Instructions to follow.
Locate every line in the records below that holds the word "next" and return each one.

Data supplied.
┄┄┄┄┄┄

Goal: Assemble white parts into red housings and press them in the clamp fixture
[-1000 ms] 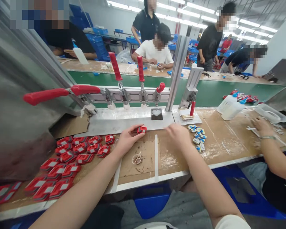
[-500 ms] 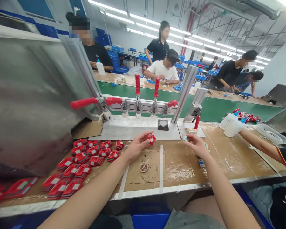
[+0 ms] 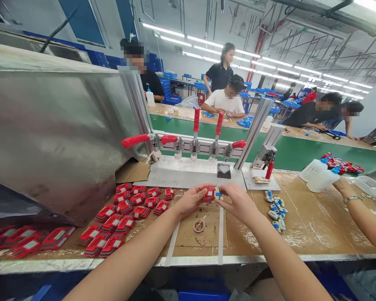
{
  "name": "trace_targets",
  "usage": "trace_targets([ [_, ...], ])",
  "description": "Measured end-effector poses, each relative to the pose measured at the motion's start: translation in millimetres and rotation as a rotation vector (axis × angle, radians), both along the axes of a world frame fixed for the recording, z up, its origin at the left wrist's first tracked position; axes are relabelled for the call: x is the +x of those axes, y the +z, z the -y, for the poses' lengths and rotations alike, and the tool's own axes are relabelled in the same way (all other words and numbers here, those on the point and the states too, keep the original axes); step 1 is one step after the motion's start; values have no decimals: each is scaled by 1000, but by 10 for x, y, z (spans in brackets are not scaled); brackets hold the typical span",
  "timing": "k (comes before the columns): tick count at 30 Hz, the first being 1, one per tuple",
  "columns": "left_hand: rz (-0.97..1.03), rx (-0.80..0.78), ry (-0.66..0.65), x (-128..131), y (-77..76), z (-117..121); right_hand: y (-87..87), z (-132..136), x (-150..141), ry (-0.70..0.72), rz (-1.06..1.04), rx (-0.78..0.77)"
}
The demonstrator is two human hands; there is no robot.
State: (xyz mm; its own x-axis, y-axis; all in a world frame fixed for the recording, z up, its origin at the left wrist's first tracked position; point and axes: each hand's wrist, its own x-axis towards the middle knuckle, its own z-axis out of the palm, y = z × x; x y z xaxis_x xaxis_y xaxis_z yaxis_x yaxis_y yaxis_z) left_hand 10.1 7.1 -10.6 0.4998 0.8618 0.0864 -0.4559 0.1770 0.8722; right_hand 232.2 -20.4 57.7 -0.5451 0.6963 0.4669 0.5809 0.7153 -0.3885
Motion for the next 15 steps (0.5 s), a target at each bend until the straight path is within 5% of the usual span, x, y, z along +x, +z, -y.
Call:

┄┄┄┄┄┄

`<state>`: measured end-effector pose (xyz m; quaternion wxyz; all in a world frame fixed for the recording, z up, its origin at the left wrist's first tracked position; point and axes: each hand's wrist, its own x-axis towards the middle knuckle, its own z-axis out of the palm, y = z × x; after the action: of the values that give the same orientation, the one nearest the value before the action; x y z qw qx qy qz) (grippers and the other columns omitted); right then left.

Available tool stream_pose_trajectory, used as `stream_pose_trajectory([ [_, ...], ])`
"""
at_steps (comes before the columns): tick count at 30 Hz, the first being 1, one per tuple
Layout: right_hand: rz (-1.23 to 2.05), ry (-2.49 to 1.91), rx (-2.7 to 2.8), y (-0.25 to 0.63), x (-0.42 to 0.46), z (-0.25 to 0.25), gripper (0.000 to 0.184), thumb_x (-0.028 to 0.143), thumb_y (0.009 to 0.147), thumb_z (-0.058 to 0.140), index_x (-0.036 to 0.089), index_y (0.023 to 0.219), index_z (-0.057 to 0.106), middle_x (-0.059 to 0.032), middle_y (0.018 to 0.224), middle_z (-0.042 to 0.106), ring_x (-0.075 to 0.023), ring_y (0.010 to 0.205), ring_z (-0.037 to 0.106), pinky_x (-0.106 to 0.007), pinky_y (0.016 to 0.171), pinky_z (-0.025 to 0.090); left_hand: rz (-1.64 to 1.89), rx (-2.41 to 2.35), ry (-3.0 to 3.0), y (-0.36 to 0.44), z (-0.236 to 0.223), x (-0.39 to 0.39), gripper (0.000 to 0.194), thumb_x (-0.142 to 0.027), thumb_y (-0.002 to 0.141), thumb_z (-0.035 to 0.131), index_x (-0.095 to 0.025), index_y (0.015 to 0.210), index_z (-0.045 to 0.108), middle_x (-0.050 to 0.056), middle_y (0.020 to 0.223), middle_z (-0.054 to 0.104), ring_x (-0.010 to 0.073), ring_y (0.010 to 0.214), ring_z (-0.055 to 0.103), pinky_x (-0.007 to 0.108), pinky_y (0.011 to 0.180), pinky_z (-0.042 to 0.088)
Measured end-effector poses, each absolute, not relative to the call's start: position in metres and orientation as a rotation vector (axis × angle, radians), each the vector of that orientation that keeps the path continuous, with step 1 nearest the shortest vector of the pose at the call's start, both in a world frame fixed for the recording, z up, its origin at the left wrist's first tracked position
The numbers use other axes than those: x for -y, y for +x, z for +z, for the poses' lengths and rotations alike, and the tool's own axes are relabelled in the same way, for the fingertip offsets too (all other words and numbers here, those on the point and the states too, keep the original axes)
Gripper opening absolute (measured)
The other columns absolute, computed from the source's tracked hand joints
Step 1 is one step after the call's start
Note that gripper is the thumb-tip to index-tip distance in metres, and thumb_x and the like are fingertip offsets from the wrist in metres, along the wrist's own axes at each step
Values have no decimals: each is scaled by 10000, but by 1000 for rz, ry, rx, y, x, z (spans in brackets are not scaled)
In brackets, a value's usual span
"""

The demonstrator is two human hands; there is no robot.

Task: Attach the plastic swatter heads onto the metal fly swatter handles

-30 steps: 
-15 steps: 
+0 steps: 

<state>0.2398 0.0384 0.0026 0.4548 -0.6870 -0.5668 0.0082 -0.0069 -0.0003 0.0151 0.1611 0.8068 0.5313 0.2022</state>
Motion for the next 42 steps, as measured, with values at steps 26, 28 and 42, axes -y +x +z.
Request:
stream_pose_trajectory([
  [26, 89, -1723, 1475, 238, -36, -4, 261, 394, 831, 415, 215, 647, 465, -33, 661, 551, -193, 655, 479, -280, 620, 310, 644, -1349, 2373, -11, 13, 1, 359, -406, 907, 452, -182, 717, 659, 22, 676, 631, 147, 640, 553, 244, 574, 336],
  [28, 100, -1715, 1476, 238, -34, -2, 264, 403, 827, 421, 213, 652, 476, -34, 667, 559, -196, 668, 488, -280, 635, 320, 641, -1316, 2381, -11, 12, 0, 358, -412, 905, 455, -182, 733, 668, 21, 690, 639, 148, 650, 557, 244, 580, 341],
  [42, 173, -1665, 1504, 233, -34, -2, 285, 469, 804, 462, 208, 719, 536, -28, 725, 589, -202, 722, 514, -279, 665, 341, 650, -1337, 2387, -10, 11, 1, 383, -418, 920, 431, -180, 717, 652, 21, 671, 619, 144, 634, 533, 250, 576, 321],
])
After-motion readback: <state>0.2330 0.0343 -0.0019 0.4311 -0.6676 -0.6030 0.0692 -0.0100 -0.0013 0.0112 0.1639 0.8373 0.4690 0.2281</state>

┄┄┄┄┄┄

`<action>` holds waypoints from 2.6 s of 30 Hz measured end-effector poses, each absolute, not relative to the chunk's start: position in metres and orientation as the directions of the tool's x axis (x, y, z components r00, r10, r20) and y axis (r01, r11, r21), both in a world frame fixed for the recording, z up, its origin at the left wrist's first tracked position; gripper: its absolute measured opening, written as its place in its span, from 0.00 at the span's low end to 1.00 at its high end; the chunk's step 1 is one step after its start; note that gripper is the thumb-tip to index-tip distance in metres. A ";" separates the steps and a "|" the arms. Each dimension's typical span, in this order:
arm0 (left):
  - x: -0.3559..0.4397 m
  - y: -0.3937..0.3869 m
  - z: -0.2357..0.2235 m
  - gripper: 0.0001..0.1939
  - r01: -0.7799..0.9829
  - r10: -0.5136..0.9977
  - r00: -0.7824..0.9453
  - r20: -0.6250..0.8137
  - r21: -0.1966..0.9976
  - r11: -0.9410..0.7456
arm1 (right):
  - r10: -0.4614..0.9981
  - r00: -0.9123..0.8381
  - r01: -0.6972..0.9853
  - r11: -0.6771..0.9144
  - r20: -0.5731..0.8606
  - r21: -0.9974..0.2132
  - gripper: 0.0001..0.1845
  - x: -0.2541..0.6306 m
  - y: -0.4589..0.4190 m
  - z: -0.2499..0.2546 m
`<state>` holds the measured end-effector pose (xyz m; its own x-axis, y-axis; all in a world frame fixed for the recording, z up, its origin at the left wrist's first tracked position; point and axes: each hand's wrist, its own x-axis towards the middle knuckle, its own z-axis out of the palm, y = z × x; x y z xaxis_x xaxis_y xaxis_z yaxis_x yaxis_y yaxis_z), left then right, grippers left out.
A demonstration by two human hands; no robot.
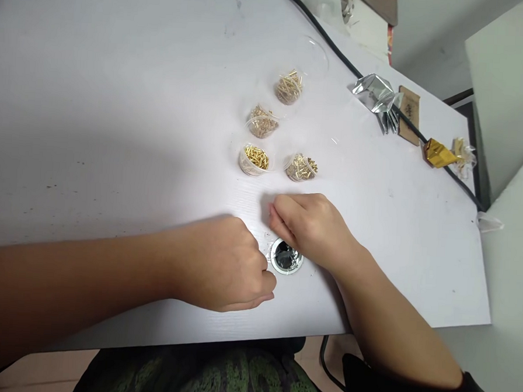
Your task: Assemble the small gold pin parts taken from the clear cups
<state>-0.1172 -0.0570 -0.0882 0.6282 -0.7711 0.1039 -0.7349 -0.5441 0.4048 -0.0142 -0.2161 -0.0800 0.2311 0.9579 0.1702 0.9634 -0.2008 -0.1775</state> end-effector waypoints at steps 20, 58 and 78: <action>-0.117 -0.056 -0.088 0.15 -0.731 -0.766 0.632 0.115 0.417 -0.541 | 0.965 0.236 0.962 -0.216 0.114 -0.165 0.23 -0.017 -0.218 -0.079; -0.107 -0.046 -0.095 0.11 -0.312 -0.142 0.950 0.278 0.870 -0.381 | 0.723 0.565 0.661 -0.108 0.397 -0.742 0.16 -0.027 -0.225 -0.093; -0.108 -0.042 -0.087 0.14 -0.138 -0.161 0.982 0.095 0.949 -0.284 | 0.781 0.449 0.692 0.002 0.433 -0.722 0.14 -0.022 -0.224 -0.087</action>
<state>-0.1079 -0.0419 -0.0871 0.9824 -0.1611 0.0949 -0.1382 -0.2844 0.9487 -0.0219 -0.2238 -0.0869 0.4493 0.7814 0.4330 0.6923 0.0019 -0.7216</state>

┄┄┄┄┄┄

Task answer.
Motion for the next 15 steps (0.5 s), a target at each bend until the straight path is within 5% of the usual span, x, y, z along +x, +z, -y.
Motion for the next 42 steps, as measured, with values at steps 26, 28 and 42, axes -y +x +z.

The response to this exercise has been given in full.